On the slope behind the tent, I caught sight of a ruined shrine half-swallowed by the earth, its stones cracked and bleeding moss. Red ribbons fluttered from its fractured arch – old prayers, tied in hope and left to rot. A clutch of Acolytes swarmed over it, their skeletal limbs snatching at the fabric like carrion birds. I slowed, watching their frenzy with a prickle at the base of my neck. Why tear down what had long since been abandoned? The Old Gods had not listened to the prayers left on their shrines for countless generations. Let others cling to hope in hymns – prayers were for those who couldn’t hold a sword.

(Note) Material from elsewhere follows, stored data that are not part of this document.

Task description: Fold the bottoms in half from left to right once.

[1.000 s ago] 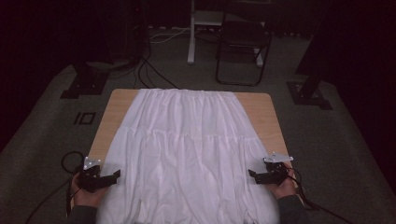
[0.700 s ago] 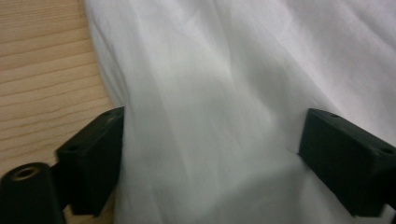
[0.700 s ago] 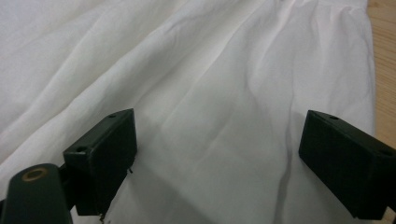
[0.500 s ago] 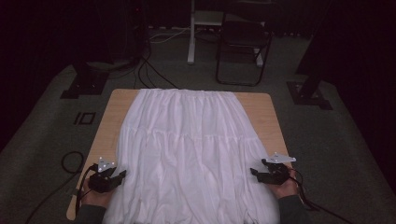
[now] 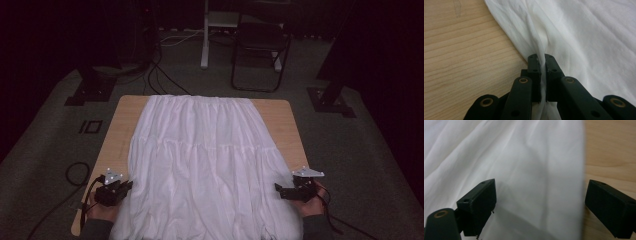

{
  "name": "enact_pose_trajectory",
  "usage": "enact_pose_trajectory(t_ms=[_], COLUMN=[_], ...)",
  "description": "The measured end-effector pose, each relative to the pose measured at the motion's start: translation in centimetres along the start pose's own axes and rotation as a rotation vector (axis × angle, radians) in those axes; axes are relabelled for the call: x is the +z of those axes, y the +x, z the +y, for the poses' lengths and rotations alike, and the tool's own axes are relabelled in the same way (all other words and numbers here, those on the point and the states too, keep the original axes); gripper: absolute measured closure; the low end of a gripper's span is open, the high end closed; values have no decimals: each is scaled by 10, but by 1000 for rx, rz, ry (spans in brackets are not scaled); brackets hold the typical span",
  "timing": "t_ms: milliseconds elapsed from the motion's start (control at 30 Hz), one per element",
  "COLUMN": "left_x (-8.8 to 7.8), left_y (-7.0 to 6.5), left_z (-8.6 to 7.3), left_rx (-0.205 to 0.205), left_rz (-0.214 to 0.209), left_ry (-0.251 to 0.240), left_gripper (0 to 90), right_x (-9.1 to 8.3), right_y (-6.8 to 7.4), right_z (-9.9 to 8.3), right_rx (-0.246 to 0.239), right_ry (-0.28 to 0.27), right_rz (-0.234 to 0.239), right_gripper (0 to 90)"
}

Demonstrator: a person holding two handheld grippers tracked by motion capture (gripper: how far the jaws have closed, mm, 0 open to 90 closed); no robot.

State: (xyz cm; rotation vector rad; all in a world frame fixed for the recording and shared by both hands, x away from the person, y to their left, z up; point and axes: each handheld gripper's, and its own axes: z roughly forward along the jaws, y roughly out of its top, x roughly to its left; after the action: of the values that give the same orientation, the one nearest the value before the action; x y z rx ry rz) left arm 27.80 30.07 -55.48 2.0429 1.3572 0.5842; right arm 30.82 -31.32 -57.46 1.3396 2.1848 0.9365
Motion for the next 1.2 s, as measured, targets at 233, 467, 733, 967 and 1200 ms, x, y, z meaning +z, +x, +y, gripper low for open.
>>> enact_pose_trajectory(t_ms=[233,467,733,967,1200], left_x=[-1,-4,-27,-52,-63], left_y=[2,8,42,93,104], left_z=[-1,-3,0,1,24], left_rx=[6,5,-75,-168,-161], left_rz=[34,94,212,394,680], left_ry=[3,12,-60,-68,-32], left_gripper=[860,865,868,870,872], right_x=[-9,-15,-15,-15,-15], right_y=[-7,-29,-30,-31,-30], right_z=[3,-5,-7,-8,-8], right_rx=[10,122,122,123,118], right_ry=[-5,-19,-34,-36,-39], right_rz=[9,-111,-97,-92,-90], right_gripper=[787,865,828,819,807])
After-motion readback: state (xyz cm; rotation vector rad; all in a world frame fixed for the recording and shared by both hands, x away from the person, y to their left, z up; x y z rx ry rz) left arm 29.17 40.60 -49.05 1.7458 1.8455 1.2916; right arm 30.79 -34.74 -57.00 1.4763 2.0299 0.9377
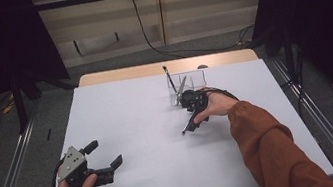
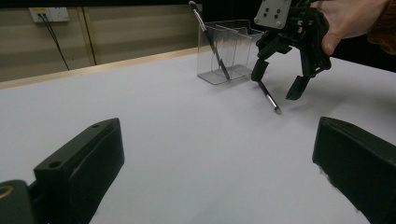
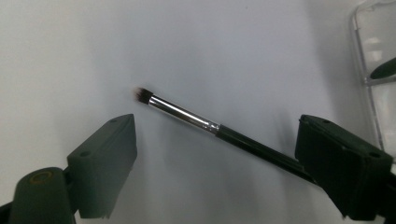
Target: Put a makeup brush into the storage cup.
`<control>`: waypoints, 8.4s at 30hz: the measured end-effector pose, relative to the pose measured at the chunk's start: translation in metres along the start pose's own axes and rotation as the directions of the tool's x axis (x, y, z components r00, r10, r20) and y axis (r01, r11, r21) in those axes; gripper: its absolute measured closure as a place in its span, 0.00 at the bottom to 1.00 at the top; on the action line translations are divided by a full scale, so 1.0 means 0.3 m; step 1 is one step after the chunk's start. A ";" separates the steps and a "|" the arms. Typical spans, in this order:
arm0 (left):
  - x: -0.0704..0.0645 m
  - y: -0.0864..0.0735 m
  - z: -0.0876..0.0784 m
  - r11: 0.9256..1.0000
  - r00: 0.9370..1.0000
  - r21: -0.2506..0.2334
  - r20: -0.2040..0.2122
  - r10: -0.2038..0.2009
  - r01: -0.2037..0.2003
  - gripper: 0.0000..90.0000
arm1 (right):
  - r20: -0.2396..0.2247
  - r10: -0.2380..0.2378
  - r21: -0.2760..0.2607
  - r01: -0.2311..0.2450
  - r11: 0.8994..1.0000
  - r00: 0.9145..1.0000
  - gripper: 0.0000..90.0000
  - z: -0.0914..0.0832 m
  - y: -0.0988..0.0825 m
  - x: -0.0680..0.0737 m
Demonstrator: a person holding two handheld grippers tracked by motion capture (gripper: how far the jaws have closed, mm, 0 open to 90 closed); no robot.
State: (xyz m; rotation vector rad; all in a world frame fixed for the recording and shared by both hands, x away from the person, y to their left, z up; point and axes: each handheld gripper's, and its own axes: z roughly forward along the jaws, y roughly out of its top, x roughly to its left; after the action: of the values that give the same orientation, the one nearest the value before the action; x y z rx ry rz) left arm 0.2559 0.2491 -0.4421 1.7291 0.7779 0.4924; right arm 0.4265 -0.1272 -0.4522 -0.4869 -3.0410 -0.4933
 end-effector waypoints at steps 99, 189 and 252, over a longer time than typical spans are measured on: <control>0.006 -0.001 -0.002 1.000 1.000 0.006 -0.011 -0.008 0.008 0.02 | 0.019 0.069 -0.120 -0.066 0.990 0.997 0.94 -0.137 -0.036 0.025; 0.006 0.000 0.000 1.000 1.000 0.005 -0.015 -0.006 0.006 0.02 | 0.026 0.370 -0.883 -0.152 0.443 0.928 0.94 -0.305 -0.120 0.046; 0.003 0.001 0.002 1.000 1.000 0.003 -0.001 0.002 -0.002 0.02 | 0.083 0.486 -0.876 -0.169 0.452 0.870 0.94 -0.336 0.064 -0.132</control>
State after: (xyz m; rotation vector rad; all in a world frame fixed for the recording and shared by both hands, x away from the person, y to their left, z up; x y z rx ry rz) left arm 0.2570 0.2492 -0.4422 1.7325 0.7786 0.4939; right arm 0.4674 -0.1532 -0.3534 -1.2711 -2.5562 -2.0818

“Come, daughter of the Queen. She awaits you,” one Acolyte whispered, its voice dry and cracked. It reached out to me as I drew closer, fingers trembling, flesh clinging to bone as though the effort of existence itself was too much. Then, with a hiss, it added, “You should hurry.”
I stopped and stared at the cloaked creature, trying to find its eyes, but they were lost beneath the tattered folds. All I caught was a brief, unearthly glimmer when it pushed back the fabric at the tent’s entrance and the firelight inside reached the hollow where its face should have been. I fought back a shudder, reminding myself that these creatures were just people—seduced by the proximity of magic, its destructive power, and the desperate hope of wielding it themselves. How many years had it served my Mother, dreaming of a power it would never taste? How many times had she spun promises into chains, binding them to her will? These pitiable creatures, grasping at the impossible, were doomed by their ignorance – magic was never earned; it was inherited.
I wondered if Mother had ever told them that only those of the Sisterhood’s bloodline could wield magic – before she accepted their lives into her servitude. I doubted she had. She would have only told them what she needed them to believe. Nothing more. Truth, to her, had always been a currency – spent carefully, never freely.
As the Acolyte pulled back the fabric, the smell of brimstone and burning herbs hit me like a lash. It was her signature – a scent that clung to her sorcery, woven through every spell she cast. The Scrying Glass pulsed faintly, its surface still, yet vibrating with a quiet hum. The air around it felt thick, charged, as though the tent itself was holding its breath in the presence of my Mother’s magic.
I stepped inside, and the light of the fire danced strangely on the polished glass. For a moment, the room was silent, save for the distant sounds of the camp —the clattering of swords and the murmured voices of soldiers. Then her image flickered to life, sharp and vivid, as though she stood before me rather than hundreds of miles away in Irongate. So clear, I could almost see the bright yellow circle of Dragon Fire roaring around her pupils.
She stood there in that familiar, impossible regality—skin as pale as bone, black hair gleaming like the night sky and all its stars. Her eyes, burning with that cursed fire, locked onto mine the moment her image fully formed. There was no softness in her gaze, no warmth.
I had not expected any.
“Daughter.” She said, her voice low and deliberate. It wasn’t a greeting; it was an insult.
And so it starts before we have even begun, I thought, tilting my head.The game we play.
“Mother,” I replied.
“My Acolytes tell me that the battle has been won. Haedor, at last, on its knees. I am pleased.”